### Exercise data
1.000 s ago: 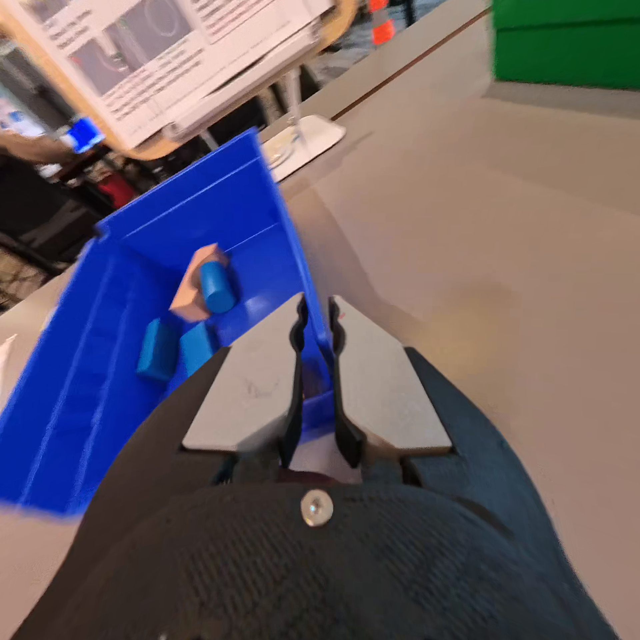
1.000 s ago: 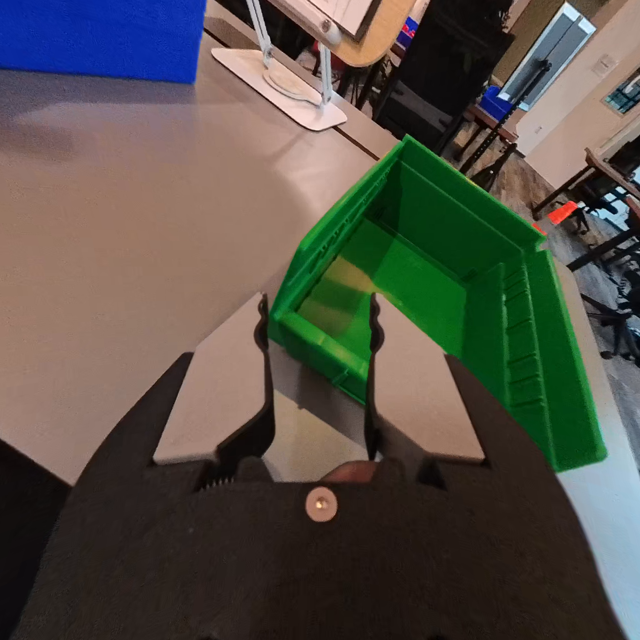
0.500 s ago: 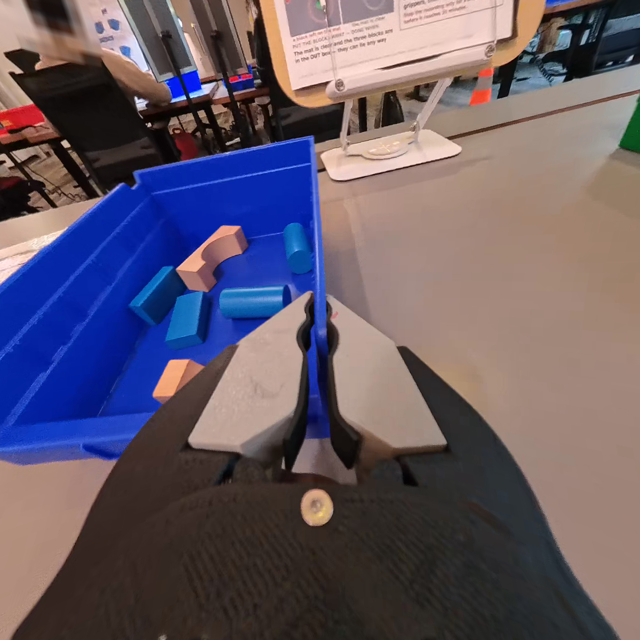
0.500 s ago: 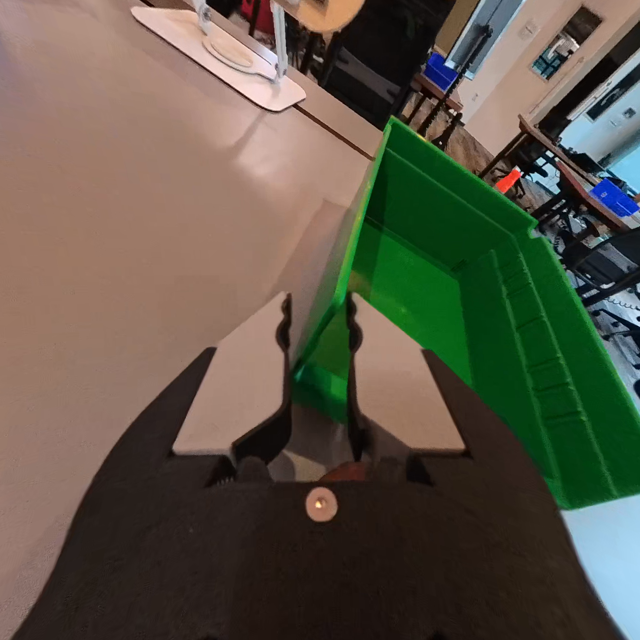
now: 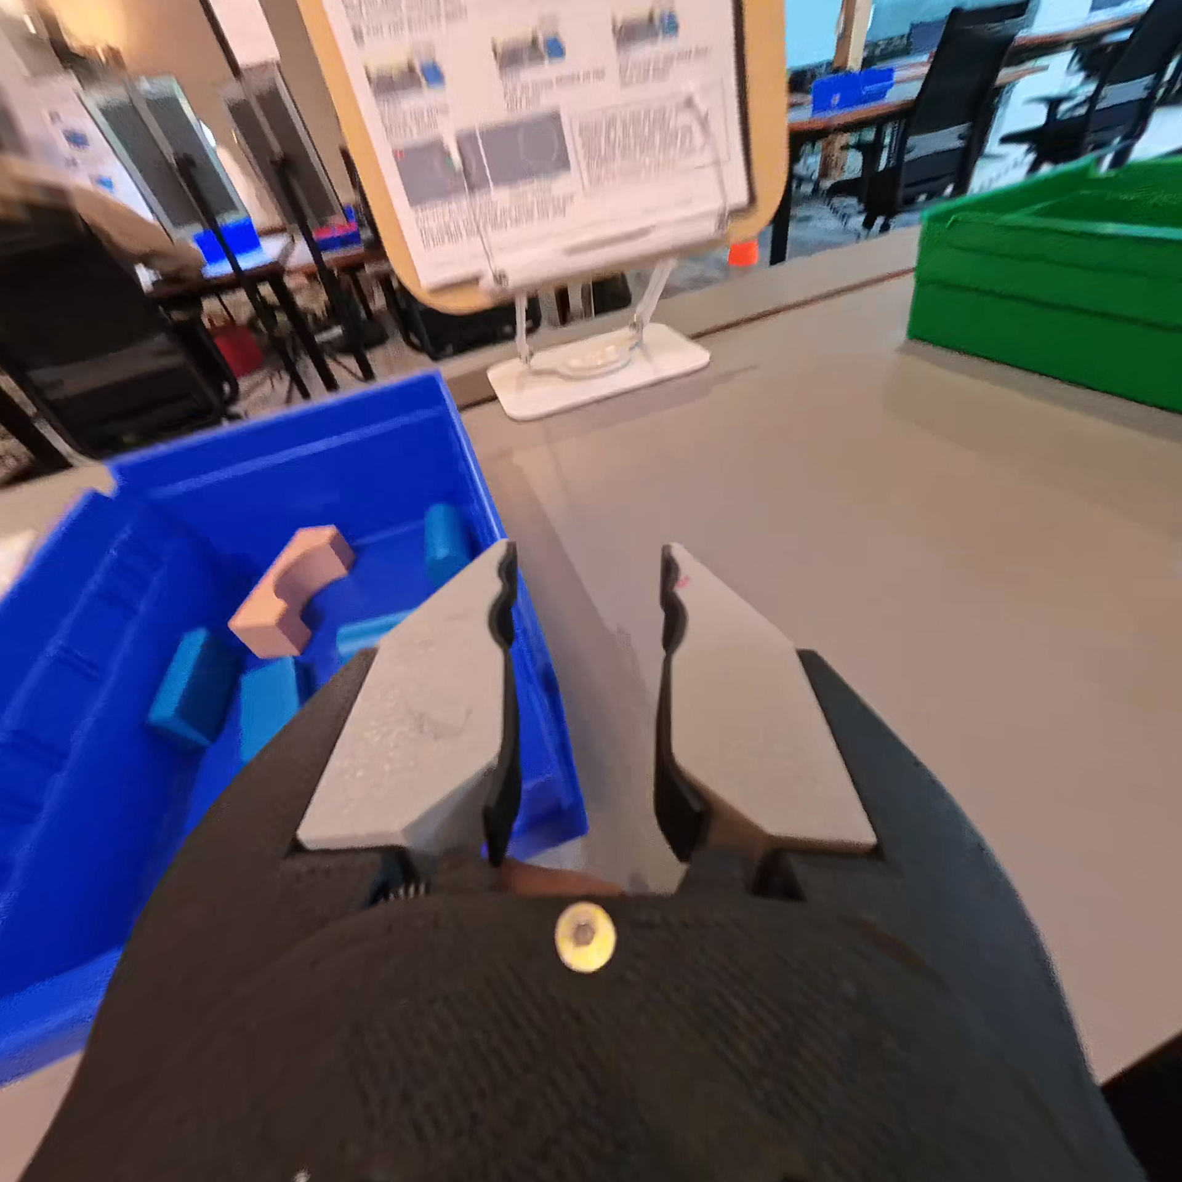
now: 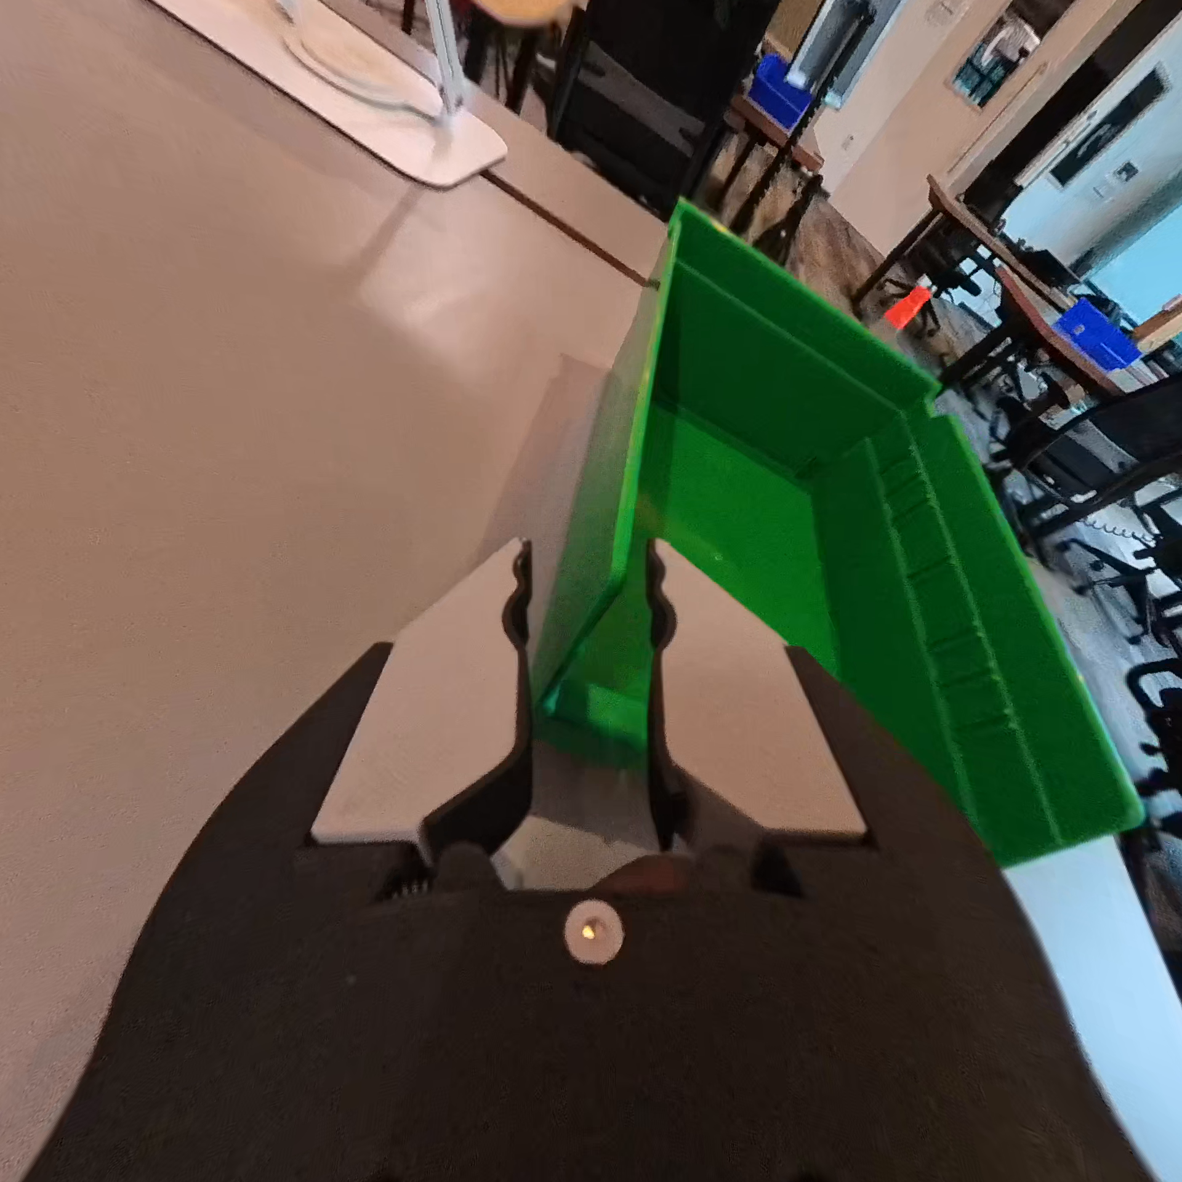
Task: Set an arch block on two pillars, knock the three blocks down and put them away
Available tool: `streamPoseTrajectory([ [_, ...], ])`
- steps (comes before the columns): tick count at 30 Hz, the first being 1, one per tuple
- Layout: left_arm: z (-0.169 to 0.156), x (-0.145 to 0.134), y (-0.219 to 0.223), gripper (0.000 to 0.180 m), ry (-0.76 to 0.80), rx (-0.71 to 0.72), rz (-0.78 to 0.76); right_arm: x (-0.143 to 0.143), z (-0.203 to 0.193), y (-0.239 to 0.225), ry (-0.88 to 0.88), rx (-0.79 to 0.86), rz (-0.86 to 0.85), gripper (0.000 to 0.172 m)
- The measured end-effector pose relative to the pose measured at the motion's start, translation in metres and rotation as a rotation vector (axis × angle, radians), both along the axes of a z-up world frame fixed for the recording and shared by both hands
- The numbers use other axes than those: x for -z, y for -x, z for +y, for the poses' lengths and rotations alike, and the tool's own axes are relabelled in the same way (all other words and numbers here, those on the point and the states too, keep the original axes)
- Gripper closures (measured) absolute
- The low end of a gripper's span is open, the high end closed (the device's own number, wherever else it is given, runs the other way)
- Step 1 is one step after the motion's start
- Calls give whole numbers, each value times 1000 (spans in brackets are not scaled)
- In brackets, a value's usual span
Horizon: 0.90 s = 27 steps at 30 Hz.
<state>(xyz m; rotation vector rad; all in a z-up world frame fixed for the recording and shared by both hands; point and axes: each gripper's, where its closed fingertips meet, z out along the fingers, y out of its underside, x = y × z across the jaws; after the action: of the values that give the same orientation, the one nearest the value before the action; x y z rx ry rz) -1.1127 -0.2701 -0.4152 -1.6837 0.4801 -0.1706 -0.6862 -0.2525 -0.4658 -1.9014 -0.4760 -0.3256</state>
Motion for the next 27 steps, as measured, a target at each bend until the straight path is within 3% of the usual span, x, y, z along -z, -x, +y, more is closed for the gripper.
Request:
streamPoseTrajectory([
  [4, -12, -51, -1, 133, -70, 52, -47, -48, -19, 38, -93, -171, 122, 128],
  [7, -14, -70, -6, 130, -114, 68, -68, -58, -30, 84, -76, -345, 190, 107],
  [11, -9, -54, -29, 111, -70, 128, -59, -38, -15, 129, 4, -412, 217, 49],
  [12, -6, -46, -35, 94, -44, 136, -59, -32, -9, 140, 10, -424, 232, 38],
  [15, 8, -21, -41, 53, 19, 108, -34, -12, 11, 166, 39, -444, 295, 21],
  [17, 14, -10, -39, 55, 22, 93, 17, 5, 22, 173, 53, -439, 261, 20],
  [18, 15, -5, -37, 69, 19, 98, 54, 14, 25, 175, 55, -435, 236, 23],
  [19, 14, -3, -36, 120, 7, 119, 86, 22, 25, 177, 69, -445, 212, 42],
  [20, 15, -5, -32, 180, -11, 116, 94, 27, 20, 181, 101, -481, 180, 92],
  [21, 18, -5, -26, 180, -7, 98, 89, 31, 10, 187, 133, -548, 140, 172],
  [27, 22, -9, -5, 180, 21, 65, 54, 39, 8, 180, 83, -492, -57, 172],
])
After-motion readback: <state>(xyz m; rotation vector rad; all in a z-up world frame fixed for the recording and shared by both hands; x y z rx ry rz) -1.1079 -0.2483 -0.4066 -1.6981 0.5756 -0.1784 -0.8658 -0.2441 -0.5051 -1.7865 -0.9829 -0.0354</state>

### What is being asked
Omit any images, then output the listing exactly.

### Response to the task
1.000 s ago: 
1.000 s ago: 
0.500 s ago: 
0.500 s ago: 
now: 
now: 
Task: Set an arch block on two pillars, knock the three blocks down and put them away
Available tool: `streamPoseTrajectory([ [_, ...], ])`
- steps (comes before the columns): tick count at 30 Hz, the first being 1, one per tuple
- Layout: left_arm: z (-0.169 to 0.156), x (-0.145 to 0.134), y (-0.219 to 0.223), gripper (0.000 to 0.180 m), ry (-0.76 to 0.80), rx (-0.71 to 0.72), rz (-0.78 to 0.76); right_arm: x (-0.143 to 0.143), z (-0.203 to 0.193), y (-0.239 to 0.225), ry (-0.88 to 0.88), rx (-0.79 to 0.86), rz (-0.86 to 0.85), gripper (0.000 to 0.172 m)
- The measured end-effector pose relative to the pose measured at the motion's start, translation in metres and rotation as a rotation vector (axis × angle, radians), both along the axes of a z-up world frame fixed for the recording and shared by both hands
- The numbers use other axes than those: x for -z, y for -x, z for +y, for the poses' lengths and rotations alike, and the tool's own axes are relabelled in the same way (all other words and numbers here, those on the point and the states too, keep the original axes)
- Gripper closures (measured) absolute
- The low end of a gripper's span is open, the high end closed (the device's own number, wherever else it is given, runs the other way)
- Step 1 is one step after the motion's start
- Calls give whole numbers, each value times 1000 (spans in brackets are not scaled)
- In brackets, a value's usual span
Horizon: 0.90 s = 27 steps at 30 Hz.
<state>(xyz m; rotation vector rad; all in a z-up world frame fixed for the recording and shared by both hands; point and axes: each gripper's, where its closed fingertips meet, z out along the fingers, y out of its underside, x = y × z across the jaws; after the action: of the values that give the same orientation, the one nearest the value before the action; x y z rx ry rz) -1.1127 -0.2701 -0.4152 -1.6837 0.4801 -0.1706 -0.6862 -0.2525 -0.4658 -1.9014 -0.4760 -0.3256</state>
Motion for the next 27 steps, as measured, a target at each bend until the straight path is within 3% of the usual span, x, y, z along -z, -x, +y, more is closed for the gripper.
Request:
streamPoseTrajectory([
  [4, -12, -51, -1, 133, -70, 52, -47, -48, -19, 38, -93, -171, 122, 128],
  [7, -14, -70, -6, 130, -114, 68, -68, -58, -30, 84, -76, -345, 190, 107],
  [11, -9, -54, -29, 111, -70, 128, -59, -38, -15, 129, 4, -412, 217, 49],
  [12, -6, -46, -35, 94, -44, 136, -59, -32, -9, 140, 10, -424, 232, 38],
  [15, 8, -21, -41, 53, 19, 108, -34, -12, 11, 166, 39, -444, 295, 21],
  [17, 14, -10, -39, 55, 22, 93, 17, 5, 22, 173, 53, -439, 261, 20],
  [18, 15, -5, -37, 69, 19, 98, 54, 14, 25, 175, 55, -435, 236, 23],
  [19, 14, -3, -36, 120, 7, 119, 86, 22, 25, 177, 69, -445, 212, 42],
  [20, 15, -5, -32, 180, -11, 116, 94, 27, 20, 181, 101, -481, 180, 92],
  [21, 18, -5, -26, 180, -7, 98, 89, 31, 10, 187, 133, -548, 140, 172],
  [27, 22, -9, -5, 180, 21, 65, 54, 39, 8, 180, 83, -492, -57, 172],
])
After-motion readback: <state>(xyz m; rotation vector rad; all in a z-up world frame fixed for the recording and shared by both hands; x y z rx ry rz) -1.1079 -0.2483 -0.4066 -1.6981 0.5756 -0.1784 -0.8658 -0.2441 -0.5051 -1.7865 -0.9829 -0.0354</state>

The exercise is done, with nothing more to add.